- Task directions:
Would you reproduce each line below exactly, leaving every picture out?

- Exercise data:
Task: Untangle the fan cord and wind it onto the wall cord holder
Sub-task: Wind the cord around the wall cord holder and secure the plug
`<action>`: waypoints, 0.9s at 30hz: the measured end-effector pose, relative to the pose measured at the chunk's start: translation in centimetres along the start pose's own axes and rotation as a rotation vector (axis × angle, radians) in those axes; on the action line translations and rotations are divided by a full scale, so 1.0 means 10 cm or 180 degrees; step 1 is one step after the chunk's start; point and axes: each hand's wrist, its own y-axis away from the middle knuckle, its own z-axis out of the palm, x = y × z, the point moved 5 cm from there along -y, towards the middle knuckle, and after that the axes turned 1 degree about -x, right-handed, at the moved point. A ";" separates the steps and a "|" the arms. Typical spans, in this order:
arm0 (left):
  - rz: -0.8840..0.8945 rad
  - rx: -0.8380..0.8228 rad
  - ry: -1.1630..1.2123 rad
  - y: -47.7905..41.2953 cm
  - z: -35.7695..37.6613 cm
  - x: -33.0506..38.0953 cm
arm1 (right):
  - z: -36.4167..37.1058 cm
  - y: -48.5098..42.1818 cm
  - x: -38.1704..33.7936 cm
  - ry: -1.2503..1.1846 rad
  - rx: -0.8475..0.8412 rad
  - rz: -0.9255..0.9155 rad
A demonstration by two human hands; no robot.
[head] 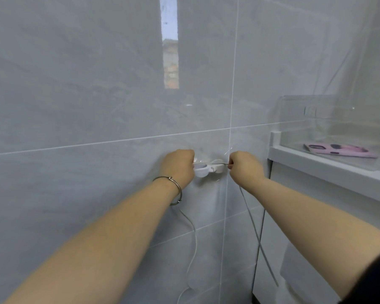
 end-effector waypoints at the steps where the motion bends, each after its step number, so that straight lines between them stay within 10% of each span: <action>1: 0.0018 -0.0011 -0.0083 0.00 0.03 0.00 | 0.01 -0.01 0.01 -0.0020 0.0013 0.0034; 12: 0.0178 -0.0086 -0.0657 0.08 0.17 0.01 | 0.09 -0.17 0.07 -0.0298 -0.0220 0.0188; 27: -0.0750 -0.0165 0.0821 0.21 0.52 -0.10 | 0.22 -0.25 0.11 -0.1087 -0.0633 0.0219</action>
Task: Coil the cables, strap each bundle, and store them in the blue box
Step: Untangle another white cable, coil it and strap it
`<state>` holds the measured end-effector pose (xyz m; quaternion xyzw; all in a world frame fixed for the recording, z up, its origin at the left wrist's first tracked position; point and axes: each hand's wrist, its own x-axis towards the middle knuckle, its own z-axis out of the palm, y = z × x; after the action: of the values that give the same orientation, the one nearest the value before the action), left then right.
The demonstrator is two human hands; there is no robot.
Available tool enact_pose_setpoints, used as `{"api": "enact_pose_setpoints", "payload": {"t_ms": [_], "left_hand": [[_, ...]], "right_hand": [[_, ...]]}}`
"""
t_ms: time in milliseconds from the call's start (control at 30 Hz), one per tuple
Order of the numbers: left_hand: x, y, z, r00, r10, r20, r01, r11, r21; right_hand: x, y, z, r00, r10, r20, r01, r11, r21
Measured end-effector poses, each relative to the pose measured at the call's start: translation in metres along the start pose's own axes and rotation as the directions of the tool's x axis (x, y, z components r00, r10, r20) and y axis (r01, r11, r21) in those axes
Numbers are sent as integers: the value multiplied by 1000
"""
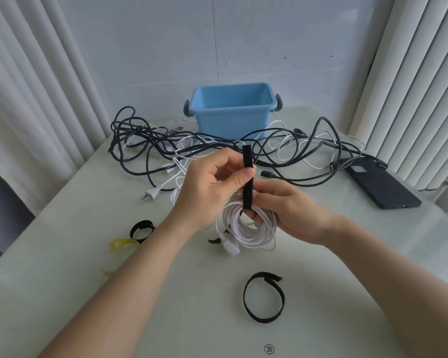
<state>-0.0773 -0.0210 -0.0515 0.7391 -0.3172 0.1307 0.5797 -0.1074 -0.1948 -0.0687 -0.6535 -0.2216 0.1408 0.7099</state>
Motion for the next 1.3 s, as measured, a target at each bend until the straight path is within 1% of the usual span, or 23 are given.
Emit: {"api": "enact_pose_setpoints", "payload": {"t_ms": [133,200,267,333,400,433,500,633,767,867,933,1000,1067,1133,1167,1233,1300], "left_hand": [[1,-7,4,997,4,-73,4,993,120],[2,-11,6,993,-60,-97,72,990,124],[2,-14,8,980,-162,-114,176,977,119],[1,-13,10,944,-315,-95,318,948,22],[1,-10,10,878,-478,-28,470,871,-142],[0,-9,9,850,-527,0,518,834,-188],[1,-12,7,824,-566,11,558,810,-180],[1,-14,5,802,-596,32,593,789,-160],[1,-18,5,804,-594,17,593,800,-89],[0,-19,4,794,-607,23,607,790,-82],[0,-21,2,793,-609,36,609,787,-97],[-1,-21,1,784,-616,78,621,776,-111],[-2,-22,3,773,-629,83,635,765,-108],[-1,-17,4,767,-640,49,640,757,-130],[0,-14,5,774,-630,61,632,762,-141],[-1,-7,4,803,-576,152,593,799,-104],[-4,-4,2,815,-523,250,550,834,-47]], "right_hand": [[-4,-3,5,1000,8,-22,-12,981,-194],[-6,-6,8,1000,16,-26,-22,959,-281],[-7,-6,8,996,58,-70,-77,949,-305],[-7,-3,7,993,59,-106,-88,951,-295],[-6,-1,8,995,14,-103,-43,959,-280],[-7,-2,10,997,-10,-83,-14,960,-281],[-7,-3,13,998,-34,-60,16,960,-278],[-6,-1,13,996,-51,-74,33,973,-227],[-4,4,10,994,-19,-103,-9,965,-261],[-2,9,8,990,-48,-135,-5,931,-366],[-2,12,4,982,-101,-158,9,866,-500],[0,13,-1,974,-143,-178,18,825,-565],[1,12,-6,958,-172,-227,24,843,-538],[2,11,-9,946,-158,-283,8,885,-465],[3,11,-11,940,-143,-309,-7,899,-437],[2,10,-14,935,-109,-338,-40,914,-404],[2,10,-15,940,-87,-330,-44,928,-371]]}}
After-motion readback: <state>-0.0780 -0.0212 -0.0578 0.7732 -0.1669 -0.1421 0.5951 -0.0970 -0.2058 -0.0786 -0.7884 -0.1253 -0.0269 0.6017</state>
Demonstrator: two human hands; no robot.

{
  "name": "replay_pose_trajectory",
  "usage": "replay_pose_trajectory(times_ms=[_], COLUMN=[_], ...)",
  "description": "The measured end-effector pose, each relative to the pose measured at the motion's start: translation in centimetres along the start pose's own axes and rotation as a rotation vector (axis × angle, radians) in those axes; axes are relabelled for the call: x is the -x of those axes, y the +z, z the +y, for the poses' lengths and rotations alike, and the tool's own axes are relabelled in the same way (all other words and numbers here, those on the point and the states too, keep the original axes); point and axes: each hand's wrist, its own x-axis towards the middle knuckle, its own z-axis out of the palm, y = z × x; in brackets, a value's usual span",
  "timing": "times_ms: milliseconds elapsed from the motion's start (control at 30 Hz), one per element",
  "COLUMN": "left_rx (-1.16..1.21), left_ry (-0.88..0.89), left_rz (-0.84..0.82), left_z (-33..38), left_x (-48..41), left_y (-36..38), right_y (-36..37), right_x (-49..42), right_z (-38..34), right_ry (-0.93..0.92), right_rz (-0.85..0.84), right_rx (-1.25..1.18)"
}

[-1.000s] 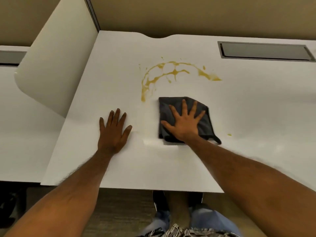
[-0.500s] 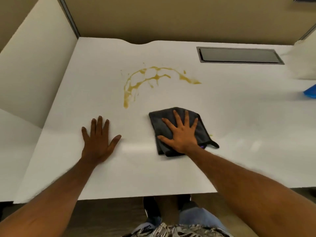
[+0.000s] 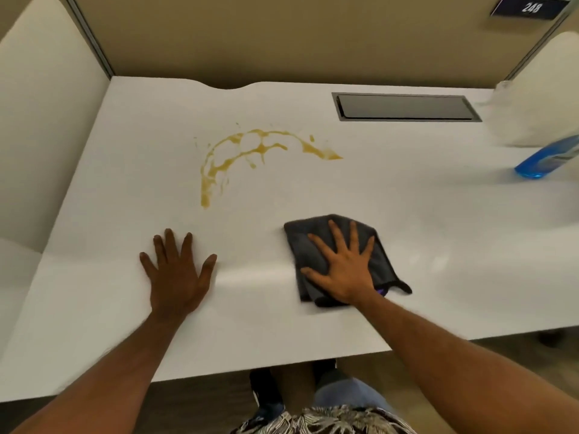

- Exercise output:
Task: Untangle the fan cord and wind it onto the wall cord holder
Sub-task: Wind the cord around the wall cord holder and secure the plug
`<action>`: waypoints, 0.9s at 30hz: the measured end-effector pose, relative to the pose measured at the chunk's start: translation in centimetres along the start pose's own axes and rotation as a rotation vector (axis × angle, radians) in those axes; on the action line translations and rotations are divided by a full scale, so 1.0 means 10 cm or 180 degrees; step 1 is one step after the chunk's start; point and axes: each hand's wrist, its own y-axis away from the middle knuckle, its own z-axis out of the palm, x = y × z, the point moved 5 cm from there along -y, towards the middle knuckle, and after that the axes turned 1 degree about -x, right-handed, at the moved point. A ";" separates the steps and a "|" the arms. Typical spans, in this order:
arm0 (left):
  - rz: -0.8840..0.8945 rad
  - rx: -0.8380..0.8228 rad
  - ry: -1.1630..1.2123 rad
  - y: -47.7905..41.2953 cm
  - z: -35.7695..37.6613 cm
  - x: -33.0506..38.0953 cm
arm1 (right):
  - z: -36.4167..37.1058 cm
  - y: -48.5098..42.1818 cm
  - x: -38.1704..33.7936 cm
  - ry: -1.2503..1.1846 rad
  - rx: -0.8475..0.8412 rad
  - rz: -0.9255..0.9155 rad
A demonstration by two human hands; no robot.
[head] 
 end-effector waypoints at the steps where the motion bends, each after its step number, so that straight lines between them stay within 10% of each span: <action>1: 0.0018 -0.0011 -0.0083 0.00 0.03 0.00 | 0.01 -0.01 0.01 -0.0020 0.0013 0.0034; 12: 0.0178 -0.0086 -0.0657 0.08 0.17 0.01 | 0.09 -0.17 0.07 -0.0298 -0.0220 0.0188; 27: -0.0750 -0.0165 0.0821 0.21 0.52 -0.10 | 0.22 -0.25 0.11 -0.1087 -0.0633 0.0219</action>
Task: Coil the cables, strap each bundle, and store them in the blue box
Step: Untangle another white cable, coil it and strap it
`<state>` holds the measured end-effector pose (xyz m; quaternion xyzw; all in a world frame fixed for the recording, z up, its origin at the left wrist's first tracked position; point and axes: each hand's wrist, its own x-axis towards the middle knuckle, its own z-axis out of the palm, y = z × x; after the action: of the values that give the same orientation, the one nearest the value before the action), left then right.
The demonstrator is two human hands; there is no robot.
Available tool enact_pose_setpoints, used as `{"api": "enact_pose_setpoints", "payload": {"t_ms": [_], "left_hand": [[_, ...]], "right_hand": [[_, ...]]}}`
"""
t_ms: time in milliseconds from the call's start (control at 30 Hz), one per tuple
Order of the numbers: left_hand: x, y, z, r00, r10, r20, r01, r11, r21; right_hand: x, y, z, r00, r10, r20, r01, r11, r21
Measured end-effector poses, each relative to the pose measured at the call's start: translation in metres along the start pose's own axes and rotation as the directions of the tool's x axis (x, y, z components r00, r10, r20) and y axis (r01, r11, r21) in those axes
Numbers are sent as integers: the value multiplied by 1000
"""
<state>-0.0773 -0.0210 -0.0515 0.7391 -0.3172 0.1307 0.5797 -0.1074 -0.1948 -0.0687 -0.6535 -0.2216 0.1408 0.7099</state>
Motion for the next 1.3 s, as measured, a target at each bend until the straight path is within 1% of the usual span, or 23 are given.
Emit: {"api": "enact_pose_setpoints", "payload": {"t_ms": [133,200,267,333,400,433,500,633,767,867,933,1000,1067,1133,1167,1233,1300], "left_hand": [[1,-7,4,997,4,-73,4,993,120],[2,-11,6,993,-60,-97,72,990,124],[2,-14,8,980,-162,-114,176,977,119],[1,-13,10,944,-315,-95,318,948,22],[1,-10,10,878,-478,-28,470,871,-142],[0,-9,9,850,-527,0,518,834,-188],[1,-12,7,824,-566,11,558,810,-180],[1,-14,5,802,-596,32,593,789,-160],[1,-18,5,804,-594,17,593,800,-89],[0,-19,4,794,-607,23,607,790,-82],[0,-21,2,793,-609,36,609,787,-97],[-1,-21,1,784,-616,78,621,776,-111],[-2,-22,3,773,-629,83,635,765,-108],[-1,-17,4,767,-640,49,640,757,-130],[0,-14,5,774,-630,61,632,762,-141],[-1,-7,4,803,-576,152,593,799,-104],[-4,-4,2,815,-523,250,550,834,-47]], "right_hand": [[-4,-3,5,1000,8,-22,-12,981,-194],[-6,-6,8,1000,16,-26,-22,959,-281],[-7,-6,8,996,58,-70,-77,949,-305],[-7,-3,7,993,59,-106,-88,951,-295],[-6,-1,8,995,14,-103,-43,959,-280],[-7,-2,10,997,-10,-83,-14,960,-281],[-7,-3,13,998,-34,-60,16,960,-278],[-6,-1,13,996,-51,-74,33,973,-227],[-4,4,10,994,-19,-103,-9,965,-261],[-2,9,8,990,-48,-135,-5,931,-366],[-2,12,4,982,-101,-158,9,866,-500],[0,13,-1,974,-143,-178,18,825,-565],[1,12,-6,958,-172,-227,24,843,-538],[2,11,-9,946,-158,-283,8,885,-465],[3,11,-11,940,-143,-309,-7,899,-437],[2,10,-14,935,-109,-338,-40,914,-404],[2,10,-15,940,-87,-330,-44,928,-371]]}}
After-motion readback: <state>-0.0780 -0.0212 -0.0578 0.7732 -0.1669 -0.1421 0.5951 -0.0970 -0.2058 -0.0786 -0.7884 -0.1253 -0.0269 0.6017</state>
Demonstrator: two human hands; no robot.

{
  "name": "replay_pose_trajectory",
  "usage": "replay_pose_trajectory(times_ms=[_], COLUMN=[_], ...)",
  "description": "The measured end-effector pose, each relative to the pose measured at the motion's start: translation in centimetres along the start pose's own axes and rotation as a rotation vector (axis × angle, radians) in those axes; axes are relabelled for the call: x is the -x of those axes, y the +z, z the +y, for the poses' lengths and rotations alike, and the tool's own axes are relabelled in the same way (all other words and numbers here, those on the point and the states too, keep the original axes); point and axes: each hand's wrist, its own x-axis towards the middle knuckle, its own z-axis out of the palm, y = z × x; in brackets, a value's usual span",
  "timing": "times_ms: milliseconds elapsed from the motion's start (control at 30 Hz), one per element",
  "COLUMN": "left_rx (-1.16..1.21), left_ry (-0.88..0.89), left_rz (-0.84..0.82), left_z (-33..38), left_x (-48..41), left_y (-36..38), right_y (-36..37), right_x (-49..42), right_z (-38..34), right_ry (-0.93..0.92), right_rz (-0.85..0.84), right_rx (-1.25..1.18)"
}

[-1.000s] 
[-0.500s] 
[+0.000s] 

There's no more to the output.